IFAC Proceedings Volumes | 2012
Christian Lyzell; Martin Enqvist
The concept of inverse regression has turned out to be quite useful for dimension reduction in regression analysis problems. Using methods like sliced inverse regression (SIR) and directional regression (DR), some high-dimensional nonlinear regression problems can be turned into more tractable low-dimensional problems. Here, the usefulness of inverse regression for identification of nonlinear dynamical systems will be discussed.
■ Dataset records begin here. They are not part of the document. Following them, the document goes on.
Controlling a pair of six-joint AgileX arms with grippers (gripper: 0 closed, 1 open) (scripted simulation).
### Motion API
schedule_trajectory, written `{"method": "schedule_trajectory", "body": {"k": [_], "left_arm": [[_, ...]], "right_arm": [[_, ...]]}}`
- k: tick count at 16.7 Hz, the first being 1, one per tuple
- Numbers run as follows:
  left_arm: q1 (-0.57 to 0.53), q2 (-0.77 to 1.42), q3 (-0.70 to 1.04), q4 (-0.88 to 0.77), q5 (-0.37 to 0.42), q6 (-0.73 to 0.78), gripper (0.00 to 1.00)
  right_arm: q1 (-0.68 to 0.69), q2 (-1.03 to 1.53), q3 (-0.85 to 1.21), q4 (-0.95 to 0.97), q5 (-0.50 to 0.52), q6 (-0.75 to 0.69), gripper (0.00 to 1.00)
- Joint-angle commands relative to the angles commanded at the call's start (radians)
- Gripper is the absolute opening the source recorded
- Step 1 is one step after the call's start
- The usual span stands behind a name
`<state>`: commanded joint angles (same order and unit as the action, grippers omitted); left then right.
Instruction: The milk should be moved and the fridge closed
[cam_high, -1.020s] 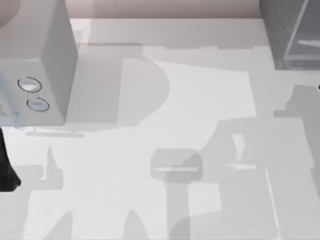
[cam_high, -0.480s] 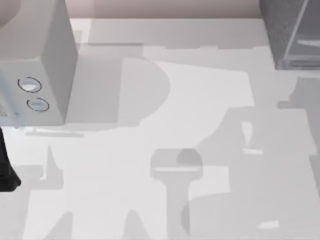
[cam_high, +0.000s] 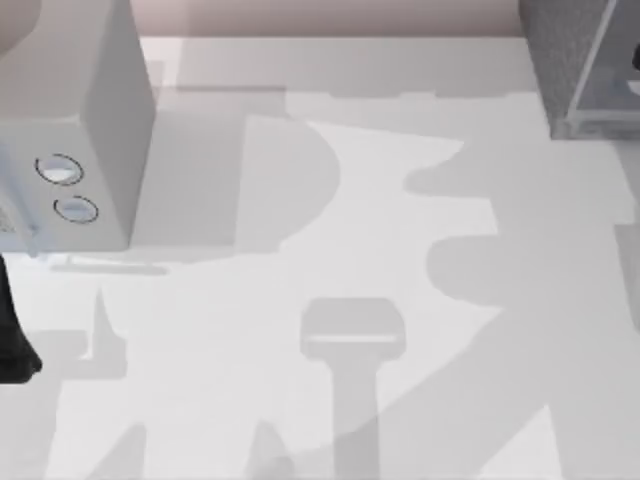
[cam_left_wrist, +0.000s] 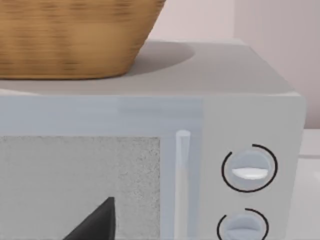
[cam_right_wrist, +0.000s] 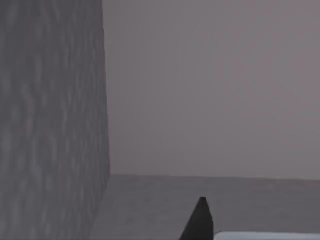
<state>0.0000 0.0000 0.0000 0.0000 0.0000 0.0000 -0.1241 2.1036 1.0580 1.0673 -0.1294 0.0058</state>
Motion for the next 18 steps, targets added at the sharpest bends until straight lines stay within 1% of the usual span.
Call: {"method": "schedule_trajectory", "body": {"k": [3,5,17,18], "left_arm": [[0.0,0.0,0.0,0.0,0.0,0.0,1.0],[0.0,0.0,0.0,0.0,0.0,0.0,1.0],[0.0,0.0,0.0,0.0,0.0,0.0,1.0],[0.0,0.0,0.0,0.0,0.0,0.0,1.0]], "right_arm": [[-0.036,0.139,0.144,-0.027,-0.062,-0.006,0.0],[-0.074,0.187,0.19,-0.052,-0.076,-0.002,0.0],[-0.083,0.196,0.198,-0.061,-0.078,0.0,0.0],[-0.083,0.196,0.198,-0.061,-0.078,0.0,0.08]]}}
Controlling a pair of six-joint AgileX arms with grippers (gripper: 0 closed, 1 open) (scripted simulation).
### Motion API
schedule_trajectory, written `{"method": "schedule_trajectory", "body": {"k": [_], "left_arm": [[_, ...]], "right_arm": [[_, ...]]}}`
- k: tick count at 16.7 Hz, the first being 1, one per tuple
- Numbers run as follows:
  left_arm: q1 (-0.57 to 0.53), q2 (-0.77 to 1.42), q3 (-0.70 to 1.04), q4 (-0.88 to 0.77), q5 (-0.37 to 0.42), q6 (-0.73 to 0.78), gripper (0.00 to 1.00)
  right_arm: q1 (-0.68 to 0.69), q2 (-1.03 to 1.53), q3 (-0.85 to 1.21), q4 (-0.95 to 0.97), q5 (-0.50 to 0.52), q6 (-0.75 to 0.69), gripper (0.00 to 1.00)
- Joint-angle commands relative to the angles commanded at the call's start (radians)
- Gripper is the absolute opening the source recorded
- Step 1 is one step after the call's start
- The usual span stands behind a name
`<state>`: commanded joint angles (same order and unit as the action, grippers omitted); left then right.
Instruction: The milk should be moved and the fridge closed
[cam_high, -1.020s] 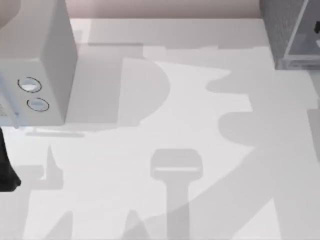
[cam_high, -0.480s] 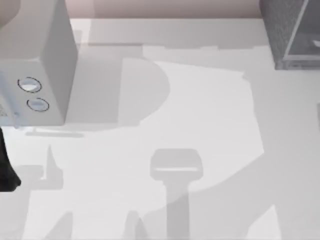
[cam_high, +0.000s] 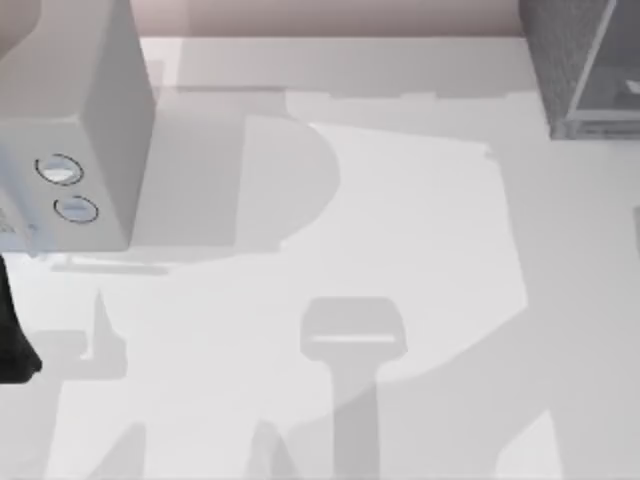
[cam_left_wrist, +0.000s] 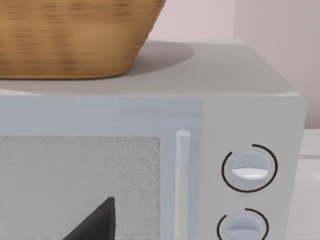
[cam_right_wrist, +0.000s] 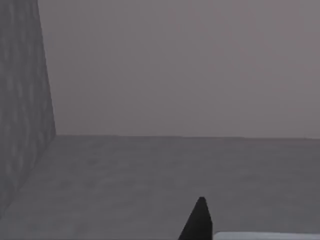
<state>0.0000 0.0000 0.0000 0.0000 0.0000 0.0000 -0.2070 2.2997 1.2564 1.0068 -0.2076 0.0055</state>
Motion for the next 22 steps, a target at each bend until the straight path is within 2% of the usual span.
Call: {"method": "schedule_trajectory", "body": {"k": [12,22], "left_arm": [[0.0,0.0,0.0,0.0,0.0,0.0,1.0],[0.0,0.0,0.0,0.0,0.0,0.0,1.0]], "right_arm": [[0.0,0.0,0.0,0.0,0.0,0.0,0.98],[0.002,0.0,-0.001,0.0,0.0,0.0,1.0]]}}
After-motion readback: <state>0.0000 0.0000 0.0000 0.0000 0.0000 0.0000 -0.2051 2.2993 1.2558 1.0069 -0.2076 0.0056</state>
In particular, it will be shown that the inverse regression methods can be used for identification of systems of the Wiener class, that is, systems consisting of a number of parallel linear subsystems followed by a static multiple-input single-output nonlinearity. For a particular class of input signals, including Gaussian signals, the inverse regression approach makes it possible to estimate the linear subsystems without knowing or estimating the nonlinearity.